EDITOR’S NOTE: This article deals with a historical case involving suicide. If you or someone you know is experiencing suicidal thoughts or crisis, call the Suicide Prevention Lifeline at 800-273-8255 or text HOME to the Crisis Text Line at 741741. Alternatively, in the United States, you may dial 988 to be connected to the Suicide and Crisis Lifeline.
If you have attended a graduation or wedding ceremony or listened to the BBC World Service, there’s a good chance you have heard “Trumpet Voluntary.” (listen to it here). Also known as the “Prince of Denmark’s March,” it was composed by Jeremiah Clarke around 1700.
The song evokes feelings of joy, optimism, and triumph. Sadly, those qualities were missing in spades within its composer.

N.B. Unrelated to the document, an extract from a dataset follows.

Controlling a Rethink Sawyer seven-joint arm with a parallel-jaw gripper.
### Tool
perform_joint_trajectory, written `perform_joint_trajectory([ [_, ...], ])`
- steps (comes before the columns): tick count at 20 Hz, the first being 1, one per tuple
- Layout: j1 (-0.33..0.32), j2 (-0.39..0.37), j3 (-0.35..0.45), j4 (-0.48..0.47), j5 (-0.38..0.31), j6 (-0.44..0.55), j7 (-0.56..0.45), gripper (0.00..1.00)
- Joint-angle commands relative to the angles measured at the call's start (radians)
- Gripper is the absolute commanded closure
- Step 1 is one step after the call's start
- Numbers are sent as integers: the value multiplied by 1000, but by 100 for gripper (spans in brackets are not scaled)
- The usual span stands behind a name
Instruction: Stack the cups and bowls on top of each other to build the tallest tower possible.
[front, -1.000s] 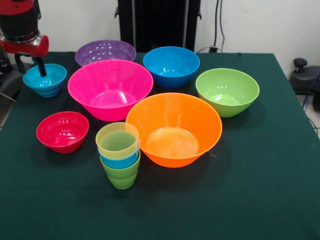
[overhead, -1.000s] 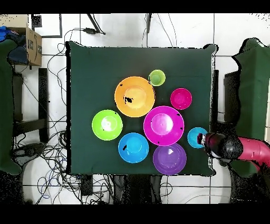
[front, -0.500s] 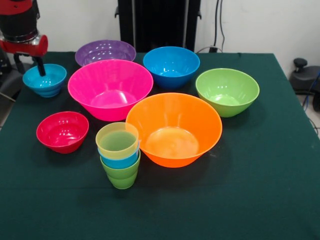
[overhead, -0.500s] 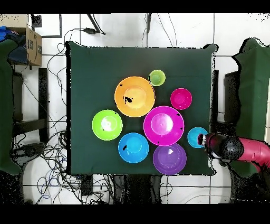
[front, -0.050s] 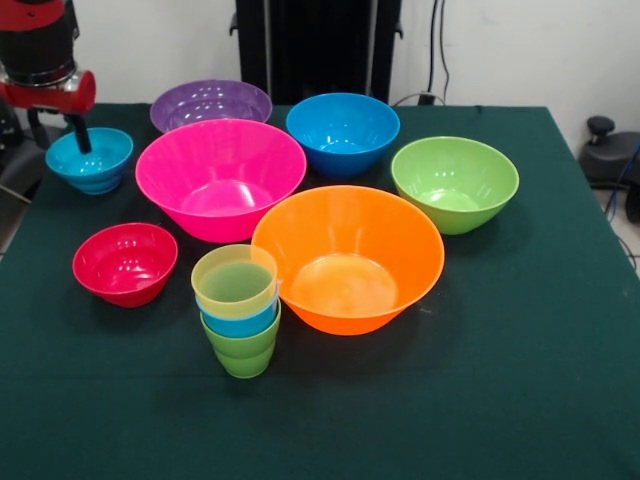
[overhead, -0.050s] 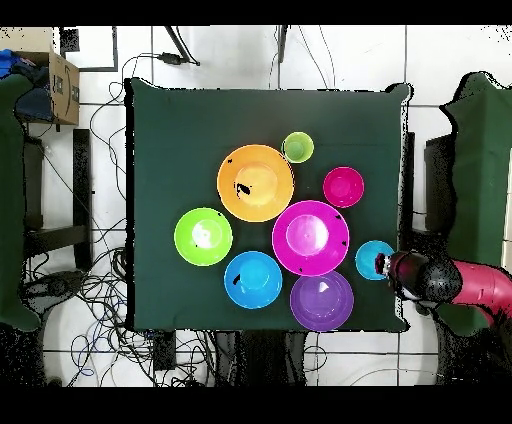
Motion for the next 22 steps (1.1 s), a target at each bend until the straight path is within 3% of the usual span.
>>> perform_joint_trajectory([
  [1, 22, 29, -5, -59, -68, 80, -332, 0],
  [8, 20, 68, -7, -93, -90, 56, -336, 0],
  [22, 13, 43, 13, -73, -57, 75, -360, 0],
])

Clarke seemed to have all the ingredients for a happy and fulfilling life. He was in his mid-twenties when he earned the coveted position of the first organist at St. Paul’s Cathedral. Later, he was the organist and Master of the Choristers at the Chapel Royal. Despite his tender years, he was well regarded as a talented and accomplished musical artist.
Clarke was anything but happy and fulfilled, however. The thing he desired was the one thing he could not achieve. He fell madly in love. It would seem the object of his desire would be forever out of reach. The stories conflict as to whether his feelings toward her were unreciprocated or if she was way above his social class. Either way, Clarke was filled with despair at the thought of spending his life without her and decided to commit suicide.
Strangely, the decision to end his life was relatively easy. The difficult part was settling on the how. Clarke couldn’t make up his mind whether he should hang or drown himself.
Unable to resolve that important matter, he left it to the hands of fate. Clarke flipped a coin. If it landed on heads, he would take his life one way. Tails, and it would be the other.
One can only imagine his thoughts and feelings as he tossed the coin into the air and watched it spin to the ground. Would it be heads or tails? The noose or the river?
Alas, it was neither. Well, at least he didn’t find the answer. The coin of fate fell into the mud and was lost.
In a better reality, Clarke would have interpreted this turn of events as an indication that his life was too valuable to be thrown away. He did decide that neither hanging or drowning was for him. Sadly, he opted for something other than living.
Clarke went back to his beloved St. Paul’s Cathedral. Taking a pistol, he ended his life with a bullet in the brain. A brilliant and promising life came to an end at the too-early age of thirty-three.
Today, “Trumpet Voluntary” is commonly played at weddings. It was, for example, played in 1981 at the wedding of Prince Charles and Diana. It is unlikely that anyone who was present that day gave any thought to the unhappy ending of the song’s composer. They were too caught up in the celebration and joyful sound of the music to reflect on its composer’s misfortunes.
If anyone had given any thought to Jeremiah Clarke’s tragic end as they listened to “Trumpet Voluntary” on the day of the royal wedding, they might have noted one more sad bit of irony. As the soon-to-be Princess of Wales walked down the aisle to Jeremiah Clarke’s triumphant tune, she walked over the very spot where the heartsick composer took his own life.
Fate can be cruel. Love is sometimes unrequited. Life is always worth living.